Problem to work on: Reproduce the section of the listing that begins at the line containing "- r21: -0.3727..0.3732" and finishes at the line containing "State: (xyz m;". Include both end lines and nothing beyond them.
□ □ □ □
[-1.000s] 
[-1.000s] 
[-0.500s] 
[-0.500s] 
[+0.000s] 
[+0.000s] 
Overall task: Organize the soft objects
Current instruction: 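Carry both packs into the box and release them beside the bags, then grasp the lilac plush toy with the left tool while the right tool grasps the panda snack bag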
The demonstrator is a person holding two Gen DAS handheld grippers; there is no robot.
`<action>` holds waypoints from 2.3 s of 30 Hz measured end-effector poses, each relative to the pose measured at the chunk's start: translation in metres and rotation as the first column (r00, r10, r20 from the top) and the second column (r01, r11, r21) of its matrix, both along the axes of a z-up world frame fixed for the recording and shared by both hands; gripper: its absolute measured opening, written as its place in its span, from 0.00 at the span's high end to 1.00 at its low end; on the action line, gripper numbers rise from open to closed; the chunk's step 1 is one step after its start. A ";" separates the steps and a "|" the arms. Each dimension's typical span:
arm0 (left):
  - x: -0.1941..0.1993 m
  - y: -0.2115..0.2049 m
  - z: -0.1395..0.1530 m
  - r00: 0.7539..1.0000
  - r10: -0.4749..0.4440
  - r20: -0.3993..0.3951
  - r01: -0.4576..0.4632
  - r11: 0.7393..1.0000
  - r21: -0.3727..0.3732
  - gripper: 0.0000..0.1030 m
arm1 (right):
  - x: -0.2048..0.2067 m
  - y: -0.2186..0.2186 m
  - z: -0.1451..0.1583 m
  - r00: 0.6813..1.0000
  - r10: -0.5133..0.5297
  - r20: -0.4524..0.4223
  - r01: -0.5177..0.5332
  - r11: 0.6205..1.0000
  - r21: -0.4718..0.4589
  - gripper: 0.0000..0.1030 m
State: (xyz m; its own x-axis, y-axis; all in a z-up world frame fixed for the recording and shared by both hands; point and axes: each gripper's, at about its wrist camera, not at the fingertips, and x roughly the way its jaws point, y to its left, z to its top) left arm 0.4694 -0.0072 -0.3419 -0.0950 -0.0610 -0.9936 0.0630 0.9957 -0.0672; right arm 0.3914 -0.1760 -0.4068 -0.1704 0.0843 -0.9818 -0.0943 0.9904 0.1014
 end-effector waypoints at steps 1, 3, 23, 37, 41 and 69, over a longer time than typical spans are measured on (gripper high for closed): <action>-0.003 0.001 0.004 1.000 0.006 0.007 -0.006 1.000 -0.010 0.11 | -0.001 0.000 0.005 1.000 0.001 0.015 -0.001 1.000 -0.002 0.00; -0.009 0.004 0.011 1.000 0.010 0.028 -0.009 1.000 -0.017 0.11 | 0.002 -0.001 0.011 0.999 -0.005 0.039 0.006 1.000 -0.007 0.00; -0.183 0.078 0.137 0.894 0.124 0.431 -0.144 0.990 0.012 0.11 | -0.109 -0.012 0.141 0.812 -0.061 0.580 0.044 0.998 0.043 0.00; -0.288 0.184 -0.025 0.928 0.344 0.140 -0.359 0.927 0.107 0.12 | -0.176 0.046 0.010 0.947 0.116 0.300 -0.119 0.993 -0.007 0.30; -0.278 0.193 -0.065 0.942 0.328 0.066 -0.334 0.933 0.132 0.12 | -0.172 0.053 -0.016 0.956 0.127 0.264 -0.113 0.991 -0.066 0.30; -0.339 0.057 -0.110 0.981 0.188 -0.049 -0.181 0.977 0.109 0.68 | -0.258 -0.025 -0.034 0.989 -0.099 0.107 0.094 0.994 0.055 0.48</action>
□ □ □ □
Task answer:
  - r21: -0.3727..0.3732
  - gripper: 0.0000..0.1030 m
arm1 (right):
  - x: -0.2048..0.2067 m
  - y: -0.2186..0.2186 m
  - z: -0.1451..0.1583 m
  - r00: 0.6813..1.0000
  - r10: -0.5133..0.5297
  - r20: -0.4524..0.4223
  - r01: -0.5177..0.5332
  - r11: 0.6205..1.0000
  - r21: -0.4718..0.4589
  - gripper: 0.0000..0.1030 m
State: (xyz m; its own x-axis, y-axis; all in a z-up world frame fixed for the recording and shared by both hands; point and axes: each gripper's, at about its wrist camera, not at the fingertips, and x roughly the way its jaws point, y to its left, z to its top) left arm 0.4694 -0.0072 -0.3419 -0.0950 -0.0610 -0.9936 0.0630 0.9957 -0.0672; right arm 0.3914 -0.1760 -0.4068 -0.1704 0.0843 -0.9818 -0.0943 0.9904 0.1014

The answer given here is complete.